Dushko Petrovich, a founding editor of n+1’s erratically released art journal Paper Monument, has a new publishing venture called Adjunct Commuter Weekly. He announced the publication’s existence in a video on a Kickstarter page to help raise funds to cover production, in which he describes Adjunct Commuter Weekly as a lifestyle magazine featuring “news, opinion, interviews, features, recipes, syllabi, poetry, fiction, personal memoir, and advertisements for products that will be of interest to the adjunct commuter.” (The video is shot with Petrovich behind the wheel of a car: “I’m talking to you today from the offices of Adjunct Commuter Weekly on I-87 South,” he says.) The idea struck him when a fellow part-time academic instructor told him a joke that “the new Cedar Tavern,” referring to the legendary hangout for Abstract Expressionist artists, “was the bar car of Amtrak.”

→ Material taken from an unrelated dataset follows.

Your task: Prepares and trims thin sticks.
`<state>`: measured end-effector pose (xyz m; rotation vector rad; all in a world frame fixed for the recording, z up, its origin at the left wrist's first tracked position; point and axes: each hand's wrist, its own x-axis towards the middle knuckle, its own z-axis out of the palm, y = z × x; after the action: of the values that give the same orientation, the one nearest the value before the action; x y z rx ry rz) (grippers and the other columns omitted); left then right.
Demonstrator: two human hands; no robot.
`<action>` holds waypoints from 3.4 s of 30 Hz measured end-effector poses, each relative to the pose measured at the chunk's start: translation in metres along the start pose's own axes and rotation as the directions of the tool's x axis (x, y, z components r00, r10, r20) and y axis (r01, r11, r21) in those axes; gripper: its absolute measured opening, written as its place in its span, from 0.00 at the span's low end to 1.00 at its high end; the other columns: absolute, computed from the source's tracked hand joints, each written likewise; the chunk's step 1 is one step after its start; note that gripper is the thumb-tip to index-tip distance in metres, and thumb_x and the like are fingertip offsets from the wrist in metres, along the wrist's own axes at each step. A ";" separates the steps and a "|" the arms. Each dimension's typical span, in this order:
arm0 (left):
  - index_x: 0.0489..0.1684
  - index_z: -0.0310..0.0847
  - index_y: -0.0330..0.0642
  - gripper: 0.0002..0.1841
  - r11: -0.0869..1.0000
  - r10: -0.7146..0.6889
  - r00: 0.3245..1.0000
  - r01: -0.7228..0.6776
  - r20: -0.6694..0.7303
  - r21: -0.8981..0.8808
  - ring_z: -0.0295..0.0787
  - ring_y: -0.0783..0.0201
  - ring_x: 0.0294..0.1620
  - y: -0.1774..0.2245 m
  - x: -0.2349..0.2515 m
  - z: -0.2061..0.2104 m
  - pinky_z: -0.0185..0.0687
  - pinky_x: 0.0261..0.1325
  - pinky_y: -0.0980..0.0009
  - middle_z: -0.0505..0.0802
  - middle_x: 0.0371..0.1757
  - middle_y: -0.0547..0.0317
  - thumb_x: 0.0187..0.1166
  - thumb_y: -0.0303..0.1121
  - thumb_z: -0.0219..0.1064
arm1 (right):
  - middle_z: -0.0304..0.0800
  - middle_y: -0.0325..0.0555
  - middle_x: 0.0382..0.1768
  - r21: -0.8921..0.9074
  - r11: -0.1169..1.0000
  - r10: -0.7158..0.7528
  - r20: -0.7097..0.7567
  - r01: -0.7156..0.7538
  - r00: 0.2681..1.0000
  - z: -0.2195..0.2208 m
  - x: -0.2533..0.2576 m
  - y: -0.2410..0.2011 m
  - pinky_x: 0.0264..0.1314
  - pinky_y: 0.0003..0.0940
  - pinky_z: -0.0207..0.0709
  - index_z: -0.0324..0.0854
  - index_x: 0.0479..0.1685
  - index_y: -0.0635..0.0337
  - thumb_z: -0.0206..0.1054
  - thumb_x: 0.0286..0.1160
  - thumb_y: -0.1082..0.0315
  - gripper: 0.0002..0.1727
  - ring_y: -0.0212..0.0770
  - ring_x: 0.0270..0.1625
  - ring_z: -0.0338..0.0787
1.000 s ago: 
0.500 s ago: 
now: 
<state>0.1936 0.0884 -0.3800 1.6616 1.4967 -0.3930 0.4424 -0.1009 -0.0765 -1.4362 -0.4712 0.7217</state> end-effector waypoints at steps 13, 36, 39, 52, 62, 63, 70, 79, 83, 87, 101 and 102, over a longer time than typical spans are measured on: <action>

“Doing this kind of teaching,” Petrovich said over the phone from the Yaddo artists’ retreat, “one hears about other people doing it because they need a ride or you find out that you and your friend both teach in this other city on the same day. So you start–or at least I start–to imagine this community of people sort of moving around, especially in the Northeast.”
Petrovich said he’d been adjuncting for about eight years, and adjunct commuting for five. He currently lives in Brooklyn, and teaches classes in New Haven, Providence, and Boston–“the commuter triangle,” as he put it. The magazine’s first issue will be released on July 30 at an event at the Institute of Contemporary Art in Boston. It’s 20 pages and is modeled off of a “local news tabloid format,” Petrovich said.
Included in the issue is an interview with Sam Messer, “a super-commuter” who travelled from L.A. to Yale for an adjunct job; a recipe column for the academic on the go by filmmaker Charlotte Glynn, who offers a self-contained day of nutrients in a mason jar that’s layered with breakfast on top, lunch in the middle, and dinner on the bottom, “a good way to have all of your daily protein in one super disgusting vessel,” Petrovich said; an audiobook review, with suggestions for audiobooks to listen to in a variety of different travel formats (train, bus, etc.); visuals by Ted Mineo, Elaine Tin Nyo, and Tom McGlynn; and an open letter from artist and teacher Justin Lieberman to his students with whom he makes art with in an organization called the Student Art Collective (“Our insistence upon the re-instatement of oedipal relations in art education was only our first salvo, designed to confuse and disorient our enemy,” he writes).
Adjunct Commuter Weekly is part of an “enterprise of magazines” that Petrovich is releasing under the umbrella DME, an acronym which he wouldn’t disclose the meaning of. (“I’m not at liberty to say,” he said.) Other publications include Privacy Magazine (“a lifestyle magazine for people interested in privacy”) and Part Ecuadorean. “Because I’m part Ecuadorean,” Petrovich said. “It has a limited print run.”
Petrovich added that adjuncts have a great deal of momentum gathering now around organized labor, citing that Tufts recently voted to unionize, and won increases in pay, and that Petrovich himself voted for Boston University adjuncts to unionize as well. He said this was a “good time” for adjuncts to have a magazine. Asked how earnest the “weekly” description in the title was, and whether he intended to publish issue two on August 6, Petrovich said, “I’m really hopeful that there will be a second issue.”